Country: United States
Although wine is made in all 50 states, it is understandable, with almost 90% of the country's production, that California is synonymous with domestic wine. As of 2010 harvest, reports indicate that Washington, New York & Oregon account for additional 6% of production, meanwhile Virginia, Missouri and Texas's wine industries are growing to a point beyond that of just a tourist attraction.
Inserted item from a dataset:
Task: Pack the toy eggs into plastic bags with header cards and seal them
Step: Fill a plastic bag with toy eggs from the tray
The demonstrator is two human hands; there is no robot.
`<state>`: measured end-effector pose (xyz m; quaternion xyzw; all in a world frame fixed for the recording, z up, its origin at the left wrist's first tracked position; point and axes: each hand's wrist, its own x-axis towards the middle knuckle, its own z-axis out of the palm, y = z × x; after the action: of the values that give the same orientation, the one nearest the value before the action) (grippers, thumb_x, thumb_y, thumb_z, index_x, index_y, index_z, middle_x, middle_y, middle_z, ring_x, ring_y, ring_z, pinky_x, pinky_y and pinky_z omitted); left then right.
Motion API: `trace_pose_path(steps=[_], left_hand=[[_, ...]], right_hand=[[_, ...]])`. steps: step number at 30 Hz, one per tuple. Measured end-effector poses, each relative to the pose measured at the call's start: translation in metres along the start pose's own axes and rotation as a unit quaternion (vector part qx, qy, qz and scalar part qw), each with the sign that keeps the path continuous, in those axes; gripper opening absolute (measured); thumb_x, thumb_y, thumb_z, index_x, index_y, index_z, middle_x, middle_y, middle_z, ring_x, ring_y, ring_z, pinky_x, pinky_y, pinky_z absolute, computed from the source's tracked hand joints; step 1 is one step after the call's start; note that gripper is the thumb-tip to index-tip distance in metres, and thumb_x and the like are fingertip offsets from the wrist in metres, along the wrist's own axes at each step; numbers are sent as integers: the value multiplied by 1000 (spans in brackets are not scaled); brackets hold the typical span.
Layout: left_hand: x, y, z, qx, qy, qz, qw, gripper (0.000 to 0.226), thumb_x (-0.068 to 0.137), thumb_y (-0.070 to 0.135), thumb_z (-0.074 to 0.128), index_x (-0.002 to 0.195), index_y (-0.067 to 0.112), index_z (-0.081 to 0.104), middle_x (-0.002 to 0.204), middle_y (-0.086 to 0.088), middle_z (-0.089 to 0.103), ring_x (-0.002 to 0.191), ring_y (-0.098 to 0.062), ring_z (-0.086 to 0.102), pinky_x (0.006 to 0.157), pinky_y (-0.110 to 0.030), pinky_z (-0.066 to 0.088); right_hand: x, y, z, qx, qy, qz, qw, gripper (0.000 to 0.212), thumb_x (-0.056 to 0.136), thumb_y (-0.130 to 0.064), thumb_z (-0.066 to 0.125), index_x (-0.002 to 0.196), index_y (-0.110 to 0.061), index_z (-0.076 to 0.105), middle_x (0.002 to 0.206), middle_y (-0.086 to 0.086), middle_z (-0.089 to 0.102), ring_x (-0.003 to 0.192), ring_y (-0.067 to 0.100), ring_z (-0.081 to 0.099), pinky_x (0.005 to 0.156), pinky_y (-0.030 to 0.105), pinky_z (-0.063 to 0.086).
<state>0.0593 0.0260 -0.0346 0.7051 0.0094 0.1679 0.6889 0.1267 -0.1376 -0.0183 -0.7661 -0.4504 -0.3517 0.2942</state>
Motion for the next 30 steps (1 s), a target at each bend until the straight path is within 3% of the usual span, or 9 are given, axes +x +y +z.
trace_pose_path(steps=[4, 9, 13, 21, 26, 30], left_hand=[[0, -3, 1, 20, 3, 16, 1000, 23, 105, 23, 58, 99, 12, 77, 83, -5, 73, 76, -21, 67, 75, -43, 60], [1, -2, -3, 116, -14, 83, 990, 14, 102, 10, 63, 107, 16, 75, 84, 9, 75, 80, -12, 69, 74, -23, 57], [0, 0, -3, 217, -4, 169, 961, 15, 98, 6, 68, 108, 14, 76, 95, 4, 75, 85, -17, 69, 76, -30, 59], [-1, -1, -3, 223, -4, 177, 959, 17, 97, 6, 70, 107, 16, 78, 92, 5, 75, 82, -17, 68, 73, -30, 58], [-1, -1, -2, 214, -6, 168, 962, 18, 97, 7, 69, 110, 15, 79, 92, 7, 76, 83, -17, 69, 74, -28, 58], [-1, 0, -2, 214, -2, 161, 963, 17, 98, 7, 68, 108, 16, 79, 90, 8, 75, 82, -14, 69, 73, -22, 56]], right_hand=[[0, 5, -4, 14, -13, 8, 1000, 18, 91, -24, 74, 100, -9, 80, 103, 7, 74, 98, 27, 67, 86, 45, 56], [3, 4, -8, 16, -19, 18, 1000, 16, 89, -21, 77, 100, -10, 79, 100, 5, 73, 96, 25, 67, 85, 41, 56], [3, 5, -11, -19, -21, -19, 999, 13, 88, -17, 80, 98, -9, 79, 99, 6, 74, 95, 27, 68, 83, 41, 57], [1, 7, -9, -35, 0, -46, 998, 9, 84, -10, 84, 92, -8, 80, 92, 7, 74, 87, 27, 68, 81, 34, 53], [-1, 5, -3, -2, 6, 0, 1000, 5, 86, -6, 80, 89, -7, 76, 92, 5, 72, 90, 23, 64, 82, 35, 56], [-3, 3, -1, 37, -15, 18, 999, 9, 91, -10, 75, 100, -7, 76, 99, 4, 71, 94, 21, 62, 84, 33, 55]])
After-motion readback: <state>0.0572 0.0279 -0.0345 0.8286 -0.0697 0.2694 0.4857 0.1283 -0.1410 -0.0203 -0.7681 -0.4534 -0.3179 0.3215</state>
California is one of the most diverse wine producing regions of the world. Although it has a history spanning over 200 years, it has experienced most of its growth in the last fifty years. The regions of Napa Valley and Sonoma County have become as renowned as France’s Bordeaux and Burgundy. While Cabernet Sauvignon, Pinot Noir, and Chardonnay are by far the most popular fine wine varieties, producers in the Golden State have also experimented with an unparalleled array of diverse varieties, including Zinfandel, Syrah, Nebbiolo, Sangiovese, and Tempranillo.
Sub-Region: Sonoma County
With a wide range of climate and soils reflected in its 13 AVAs (as of 2012), Sonoma County could almost be considered a whole wine country within itself. It is one of the largest wine regions and significantly overshadows Napa in terms of quantity produced. The main AVAs include: Alexander Valley and Dry Creek, known for good Sauvignon Blanc and Zinfandel; Knights Valley and Sonoma Mountain, for its Cabernet Sauvignon; and Russian River Valley, Sonoma Coast, Sonoma Mountain, for their Chardonnay and Pinot Noir.
White wine is a wine whose color can be pale-yellow, yellow-green, and yellow-gold colored. The wine is produced from a variety of grape varieties. The flavor and color comes from the juice of the grape and sometimes the skin of the grape as well. Interestingly, not all white wine comes from white grapes. Some select red grapes are used as in Champagne.